YOUR GOAL — A faithful copy of the entries, without any pictures, is what is needed here.

SUPPLIED MATERIAL —
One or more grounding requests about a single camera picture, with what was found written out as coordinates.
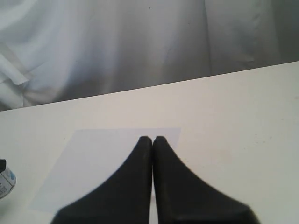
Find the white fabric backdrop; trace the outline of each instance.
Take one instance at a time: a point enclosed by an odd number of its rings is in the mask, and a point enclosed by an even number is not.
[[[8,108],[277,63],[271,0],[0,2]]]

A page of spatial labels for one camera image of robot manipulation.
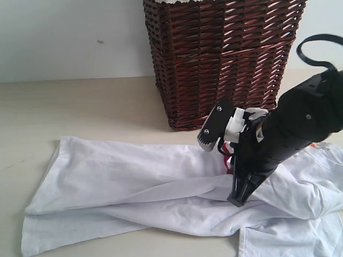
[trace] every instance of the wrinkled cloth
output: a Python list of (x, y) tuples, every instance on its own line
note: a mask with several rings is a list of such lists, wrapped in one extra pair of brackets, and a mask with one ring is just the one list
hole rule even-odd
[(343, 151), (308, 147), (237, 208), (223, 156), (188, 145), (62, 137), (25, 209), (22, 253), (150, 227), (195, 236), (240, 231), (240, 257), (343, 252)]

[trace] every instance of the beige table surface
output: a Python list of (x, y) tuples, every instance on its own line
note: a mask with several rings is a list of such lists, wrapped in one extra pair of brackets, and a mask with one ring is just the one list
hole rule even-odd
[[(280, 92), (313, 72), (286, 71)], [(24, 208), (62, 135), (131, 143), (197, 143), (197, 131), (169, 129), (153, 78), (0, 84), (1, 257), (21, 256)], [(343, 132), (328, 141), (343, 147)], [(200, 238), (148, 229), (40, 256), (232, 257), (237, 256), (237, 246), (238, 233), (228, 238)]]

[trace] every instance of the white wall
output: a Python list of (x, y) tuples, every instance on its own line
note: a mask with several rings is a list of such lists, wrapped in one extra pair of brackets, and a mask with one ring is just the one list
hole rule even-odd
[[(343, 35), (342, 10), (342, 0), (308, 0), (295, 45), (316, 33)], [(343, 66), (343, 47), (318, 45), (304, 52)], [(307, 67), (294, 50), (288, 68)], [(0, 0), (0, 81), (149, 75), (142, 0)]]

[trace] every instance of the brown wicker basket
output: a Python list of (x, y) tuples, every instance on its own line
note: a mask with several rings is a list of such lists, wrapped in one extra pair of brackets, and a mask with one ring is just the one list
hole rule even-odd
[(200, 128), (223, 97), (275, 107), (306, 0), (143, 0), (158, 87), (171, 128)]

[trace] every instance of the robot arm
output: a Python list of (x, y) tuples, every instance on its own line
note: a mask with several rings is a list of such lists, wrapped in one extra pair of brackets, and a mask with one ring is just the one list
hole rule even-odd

TASK OUTPUT —
One or more grounding requests about a single camera picture, with what was found written out as coordinates.
Find the white fabric backdrop; trace the outline of each instance.
Take one instance at a time: a point enclosed by an odd number of its rings is in the mask, and a point enclosed by an even number is not.
[[[8,108],[277,63],[271,0],[0,2]]]

A page of spatial labels for one camera image of robot manipulation.
[trace] every instance of the wrinkled cloth
output: a Python list of (x, y) tuples, every instance on its own line
note: a mask with several rings is a list of such lists, wrapped in one extra pair of brackets, and a mask with one ring is just the one list
hole rule even-odd
[(343, 151), (308, 147), (237, 208), (223, 156), (188, 145), (62, 137), (25, 209), (22, 253), (150, 227), (195, 236), (240, 231), (240, 257), (343, 252)]

[trace] every instance of the beige table surface
output: a Python list of (x, y) tuples, every instance on its own line
note: a mask with several rings is a list of such lists, wrapped in one extra pair of brackets, and a mask with one ring is just the one list
hole rule even-odd
[[(280, 92), (313, 72), (286, 71)], [(24, 208), (62, 135), (131, 143), (197, 143), (197, 131), (169, 129), (153, 78), (0, 84), (1, 257), (21, 256)], [(343, 132), (328, 141), (343, 147)], [(200, 238), (148, 229), (40, 256), (232, 257), (237, 256), (237, 246), (238, 233), (228, 238)]]

[trace] every instance of the white wall
output: a Python list of (x, y) tuples, every instance on its own line
note: a mask with several rings is a list of such lists, wrapped in one extra pair of brackets, and a mask with one ring is just the one list
hole rule even-odd
[[(343, 35), (342, 10), (342, 0), (308, 0), (295, 45), (316, 33)], [(343, 66), (343, 47), (318, 45), (304, 52)], [(307, 67), (294, 50), (288, 68)], [(0, 0), (0, 81), (149, 75), (142, 0)]]

[trace] every instance of the brown wicker basket
output: a Python list of (x, y) tuples, every instance on its own line
note: a mask with several rings is a list of such lists, wrapped in one extra pair of brackets, and a mask with one ring is just the one list
hole rule even-odd
[(200, 128), (223, 97), (275, 107), (306, 0), (143, 0), (158, 87), (171, 128)]

[trace] every instance of the robot arm
output: a Python list of (x, y) tuples, every instance on its own line
note: a mask with several rings is a list of such lists, wrapped in one extra pair of brackets, and a mask with one ring is just the one list
hole rule even-odd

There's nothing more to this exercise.